_Exercise_:
Could you print the full listing again, exactly as written?
────
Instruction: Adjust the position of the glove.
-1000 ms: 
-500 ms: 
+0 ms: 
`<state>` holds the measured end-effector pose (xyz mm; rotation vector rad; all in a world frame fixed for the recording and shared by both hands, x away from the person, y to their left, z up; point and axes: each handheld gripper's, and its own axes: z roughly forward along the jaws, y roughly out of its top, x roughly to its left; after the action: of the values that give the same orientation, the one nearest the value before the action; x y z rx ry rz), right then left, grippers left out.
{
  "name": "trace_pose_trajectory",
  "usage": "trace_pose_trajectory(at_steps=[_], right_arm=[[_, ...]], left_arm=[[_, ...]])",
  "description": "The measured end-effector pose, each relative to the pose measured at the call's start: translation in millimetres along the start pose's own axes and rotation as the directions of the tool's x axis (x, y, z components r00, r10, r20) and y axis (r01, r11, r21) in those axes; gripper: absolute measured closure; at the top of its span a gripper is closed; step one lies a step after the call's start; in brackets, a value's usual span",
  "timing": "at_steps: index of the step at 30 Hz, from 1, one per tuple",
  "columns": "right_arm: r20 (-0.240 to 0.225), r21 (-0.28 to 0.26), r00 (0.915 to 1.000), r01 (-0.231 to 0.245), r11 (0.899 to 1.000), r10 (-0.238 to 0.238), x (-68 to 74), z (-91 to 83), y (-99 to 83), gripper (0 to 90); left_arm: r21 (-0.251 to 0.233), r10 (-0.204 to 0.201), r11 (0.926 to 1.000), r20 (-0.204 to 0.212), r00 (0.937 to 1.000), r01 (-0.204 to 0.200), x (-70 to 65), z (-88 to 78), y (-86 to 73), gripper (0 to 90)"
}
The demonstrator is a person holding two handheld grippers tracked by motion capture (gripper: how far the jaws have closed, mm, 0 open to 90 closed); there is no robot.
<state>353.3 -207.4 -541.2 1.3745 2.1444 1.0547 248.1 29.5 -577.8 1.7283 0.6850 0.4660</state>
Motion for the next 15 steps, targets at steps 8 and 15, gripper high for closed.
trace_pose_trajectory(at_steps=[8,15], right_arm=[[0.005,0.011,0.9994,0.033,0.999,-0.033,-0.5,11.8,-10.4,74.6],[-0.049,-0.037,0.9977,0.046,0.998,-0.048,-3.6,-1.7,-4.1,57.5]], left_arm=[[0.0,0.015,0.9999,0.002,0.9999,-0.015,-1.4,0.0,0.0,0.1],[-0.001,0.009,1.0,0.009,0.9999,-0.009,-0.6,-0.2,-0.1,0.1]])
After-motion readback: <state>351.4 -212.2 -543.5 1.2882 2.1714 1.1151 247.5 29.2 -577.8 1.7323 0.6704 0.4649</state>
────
_Answer to this task_:
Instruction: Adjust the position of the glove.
-1000 ms: 
-500 ms: 
+0 ms: 
`<state>` holds the measured end-effector pose (xyz mm; rotation vector rad; all in a world frame fixed for the recording and shared by both hands, x away from the person, y to their left, z up; point and axes: each handheld gripper's, and its own axes: z roughly forward along the jaws, y roughly out of its top, x roughly to its left; after the action: of the values that give the same orientation, the one nearest the value before the action; x y z rx ry rz), right then left, grippers left out.
{
  "name": "trace_pose_trajectory",
  "usage": "trace_pose_trajectory(at_steps=[_], right_arm=[[_, ...]], left_arm=[[_, ...]])",
  "description": "The measured end-effector pose, each relative to the pose measured at the call's start: translation in millimetres along the start pose's own axes and rotation as the directions of the tool's x axis (x, y, z components r00, r10, r20) and y axis (r01, r11, r21) in those axes; gripper: absolute measured closure; at the top of its span a gripper is closed; step one lies a step after the call's start; in brackets, a value's usual span",
  "timing": "at_steps: index of the step at 30 Hz, from 1, one per tuple",
  "columns": "right_arm: r20 (-0.240 to 0.225), r21 (-0.28 to 0.26), r00 (0.915 to 1.000), r01 (-0.231 to 0.245), r11 (0.899 to 1.000), r10 (-0.238 to 0.238), x (-68 to 74), z (-91 to 83), y (-99 to 83), gripper (0 to 90); left_arm: r21 (-0.251 to 0.233), r10 (-0.204 to 0.201), r11 (0.926 to 1.000), r20 (-0.204 to 0.212), r00 (0.937 to 1.000), r01 (-0.204 to 0.200), x (-70 to 65), z (-88 to 78), y (-86 to 73), gripper (0 to 90)"
}
The demonstrator is a person holding two handheld grippers tracked by motion capture (gripper: how far the jaws have closed, mm, 0 open to 90 closed); there is no robot.
<state>353.3 -207.4 -541.2 1.3745 2.1444 1.0547 248.1 29.5 -577.8 1.7283 0.6850 0.4660</state>
Motion for the next 15 steps, targets at steps 8 and 15, gripper high for closed.
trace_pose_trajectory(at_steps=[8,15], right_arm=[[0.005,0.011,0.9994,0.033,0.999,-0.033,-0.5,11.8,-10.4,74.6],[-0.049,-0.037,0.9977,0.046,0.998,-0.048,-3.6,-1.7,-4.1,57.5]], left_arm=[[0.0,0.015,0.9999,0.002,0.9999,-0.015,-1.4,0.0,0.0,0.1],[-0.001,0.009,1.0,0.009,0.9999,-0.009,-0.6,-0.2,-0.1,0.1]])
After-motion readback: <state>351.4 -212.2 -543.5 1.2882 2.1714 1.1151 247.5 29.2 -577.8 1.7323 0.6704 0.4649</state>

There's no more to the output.